* [DATA TO EXAMINE]:
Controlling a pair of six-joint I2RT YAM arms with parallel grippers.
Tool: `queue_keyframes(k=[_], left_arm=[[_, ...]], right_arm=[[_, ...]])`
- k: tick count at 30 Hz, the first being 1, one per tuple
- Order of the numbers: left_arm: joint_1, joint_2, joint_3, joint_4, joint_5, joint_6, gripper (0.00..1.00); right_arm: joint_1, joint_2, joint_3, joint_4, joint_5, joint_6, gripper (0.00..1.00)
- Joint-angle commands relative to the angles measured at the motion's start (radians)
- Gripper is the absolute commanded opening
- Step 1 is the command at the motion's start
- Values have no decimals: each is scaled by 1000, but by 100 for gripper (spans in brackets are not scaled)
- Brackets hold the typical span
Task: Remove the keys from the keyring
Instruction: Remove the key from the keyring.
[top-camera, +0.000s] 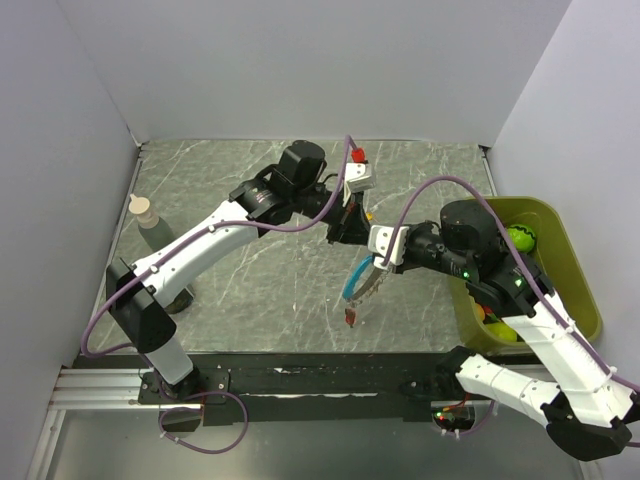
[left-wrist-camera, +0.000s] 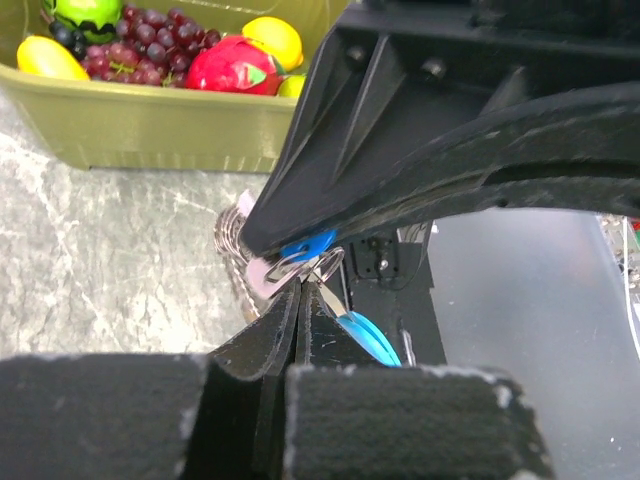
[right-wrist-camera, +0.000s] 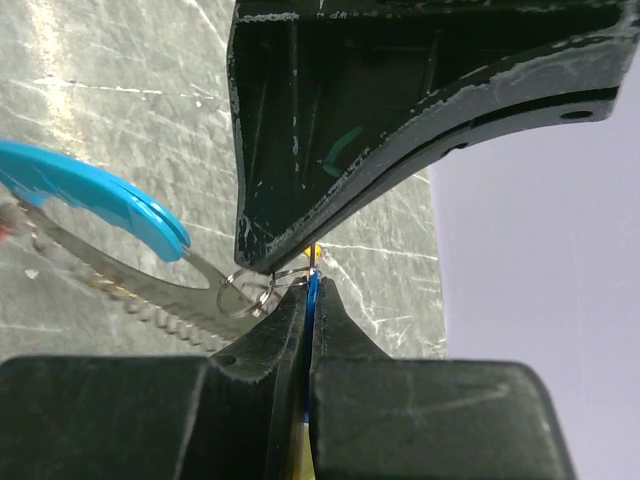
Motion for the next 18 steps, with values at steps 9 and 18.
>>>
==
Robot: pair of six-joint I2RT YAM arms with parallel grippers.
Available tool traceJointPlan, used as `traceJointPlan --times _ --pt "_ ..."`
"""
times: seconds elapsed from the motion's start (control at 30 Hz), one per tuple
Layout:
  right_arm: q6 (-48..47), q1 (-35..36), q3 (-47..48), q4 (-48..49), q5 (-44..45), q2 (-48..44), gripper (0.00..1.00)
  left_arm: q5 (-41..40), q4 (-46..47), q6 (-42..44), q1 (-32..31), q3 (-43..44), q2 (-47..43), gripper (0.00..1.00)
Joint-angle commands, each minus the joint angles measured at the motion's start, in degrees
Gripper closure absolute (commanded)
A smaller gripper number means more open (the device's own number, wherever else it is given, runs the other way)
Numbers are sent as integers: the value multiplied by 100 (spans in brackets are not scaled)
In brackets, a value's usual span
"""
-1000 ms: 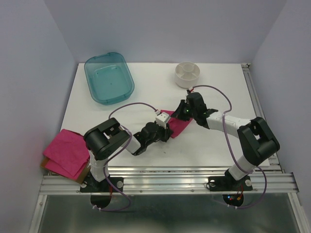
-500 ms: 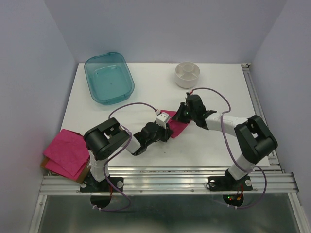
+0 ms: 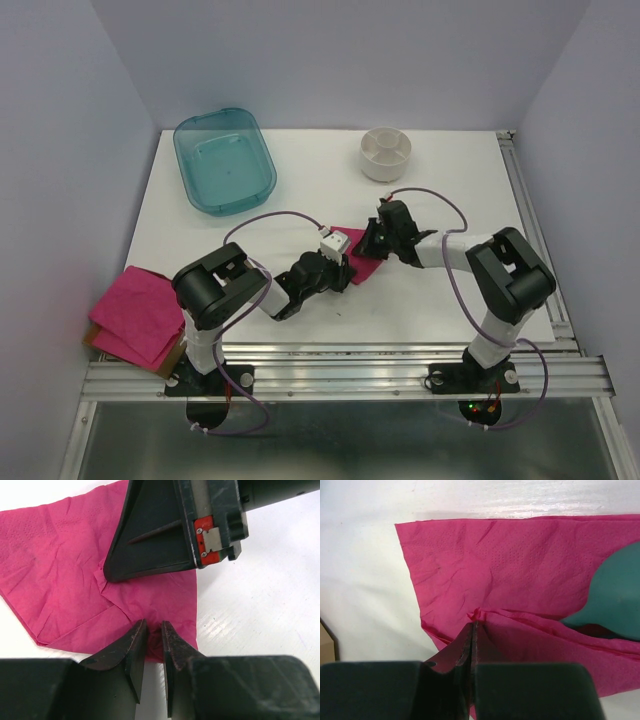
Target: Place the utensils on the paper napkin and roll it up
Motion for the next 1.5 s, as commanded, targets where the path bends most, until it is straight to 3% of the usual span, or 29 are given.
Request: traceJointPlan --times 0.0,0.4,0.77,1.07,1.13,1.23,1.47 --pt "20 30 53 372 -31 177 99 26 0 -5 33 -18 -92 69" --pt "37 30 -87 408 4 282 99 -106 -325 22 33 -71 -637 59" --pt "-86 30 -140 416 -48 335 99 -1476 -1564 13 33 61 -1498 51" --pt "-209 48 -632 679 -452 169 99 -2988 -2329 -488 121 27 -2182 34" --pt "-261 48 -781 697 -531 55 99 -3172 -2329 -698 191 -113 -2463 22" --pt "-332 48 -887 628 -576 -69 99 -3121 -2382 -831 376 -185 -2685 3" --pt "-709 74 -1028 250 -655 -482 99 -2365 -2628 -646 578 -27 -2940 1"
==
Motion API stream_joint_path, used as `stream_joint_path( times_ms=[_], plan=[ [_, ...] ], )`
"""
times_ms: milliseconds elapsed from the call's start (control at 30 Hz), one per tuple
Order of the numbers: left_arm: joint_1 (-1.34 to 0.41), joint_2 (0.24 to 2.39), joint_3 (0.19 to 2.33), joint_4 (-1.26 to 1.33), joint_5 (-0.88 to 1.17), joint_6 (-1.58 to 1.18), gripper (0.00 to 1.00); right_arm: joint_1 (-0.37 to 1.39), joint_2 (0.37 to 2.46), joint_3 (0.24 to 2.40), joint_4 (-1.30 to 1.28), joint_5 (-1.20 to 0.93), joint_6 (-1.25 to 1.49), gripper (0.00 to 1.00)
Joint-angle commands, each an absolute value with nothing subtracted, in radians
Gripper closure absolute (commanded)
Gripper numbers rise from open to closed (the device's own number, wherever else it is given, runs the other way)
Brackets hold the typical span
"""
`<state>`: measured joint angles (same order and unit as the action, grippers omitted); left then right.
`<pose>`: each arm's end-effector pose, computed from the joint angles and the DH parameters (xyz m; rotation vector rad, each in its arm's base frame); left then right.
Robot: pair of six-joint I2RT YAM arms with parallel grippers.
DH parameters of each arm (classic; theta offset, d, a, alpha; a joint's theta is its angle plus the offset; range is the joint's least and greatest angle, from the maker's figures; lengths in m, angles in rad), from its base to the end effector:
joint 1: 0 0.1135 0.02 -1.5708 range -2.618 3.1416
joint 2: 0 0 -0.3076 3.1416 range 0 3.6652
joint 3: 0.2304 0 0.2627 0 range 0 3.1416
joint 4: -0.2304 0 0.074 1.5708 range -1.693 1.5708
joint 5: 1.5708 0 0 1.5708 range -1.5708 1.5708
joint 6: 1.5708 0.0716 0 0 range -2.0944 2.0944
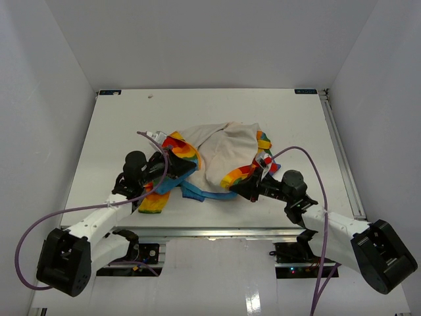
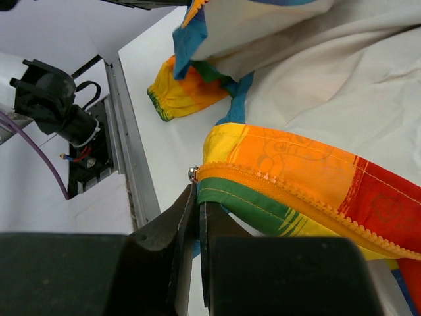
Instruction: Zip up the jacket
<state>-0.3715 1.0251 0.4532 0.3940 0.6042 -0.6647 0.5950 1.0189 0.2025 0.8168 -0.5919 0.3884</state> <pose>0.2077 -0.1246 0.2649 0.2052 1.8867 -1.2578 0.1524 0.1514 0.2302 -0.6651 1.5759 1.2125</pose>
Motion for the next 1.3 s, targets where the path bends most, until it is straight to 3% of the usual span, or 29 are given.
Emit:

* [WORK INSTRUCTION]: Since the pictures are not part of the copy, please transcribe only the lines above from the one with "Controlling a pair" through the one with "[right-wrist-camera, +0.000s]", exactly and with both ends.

* [WRITTEN RESPONSE]:
Controlling a pair of six-joint I2RT YAM arms with parallel grippers.
Tool: `queue_keyframes(k=[_], left_arm=[[_, ...]], right_arm=[[_, ...]])`
- k: tick count at 30 Hz, the first being 1, one per tuple
- Order of the numbers: left_arm: joint_1, joint_2, joint_3, joint_4, joint_5, joint_6, gripper (0.00..1.00); right_arm: joint_1, joint_2, joint_3, joint_4, joint_5, joint_6, gripper (0.00..1.00)
- Joint-angle commands relative to the angles measured at the motion's start (radians)
- Gripper is the absolute commanded opening
- Step 1 is the command at the motion's start
- Values have no decimals: each is scaled by 1000, but by 100 for gripper (spans in brackets are not scaled)
- Brackets hold the typical span
Task: Remove the keys from the keyring
Instruction: Remove the key from the keyring.
[top-camera, +0.000s] 
[left-wrist-camera, +0.000s] 
[right-wrist-camera, +0.000s] 

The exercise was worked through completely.